Has Cosmology Run into a Creative Crisis? - benbreen
http://aeon.co/magazine/science/has-cosmology-run-into-a-creative-crisis/
======
robinsloan
This is fantastic:

"When you read that word cosmos, you might begin to imagine the most expansive
physical world your mind can build. Deep fields of glittering, star-filled
galaxies stretching out in every direction, and maybe into forever. But even
that image represents only the barest sliver of what is meant by ‘cosmos’. To
build a cosmos, you have to extend your imagination to all of space and all of
time. Only one of Earth’s creatures can pull off that cognitive trick. All
living things are attuned to their environment: bacteria can sense chemical
shifts in their immediate surroundings; migrating birds know our planet well
enough to wing annually across its whole face; dung beetles navigate by the
light of the Milky Way.

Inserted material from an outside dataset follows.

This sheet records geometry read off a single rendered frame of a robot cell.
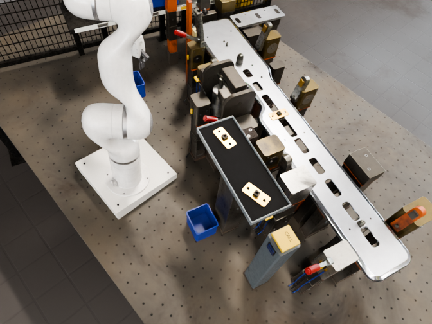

But only the human being lives inside a cosmos, and
only recently."

Nobody writes about this kinda stuff better than Ross Andersen.

(Also worth noting: he conducted what is probably the best interview to date
with Elon Musk => [http://aeon.co/magazine/technology/the-elon-musk-
interview-o...](http://aeon.co/magazine/technology/the-elon-musk-interview-on-
mars/))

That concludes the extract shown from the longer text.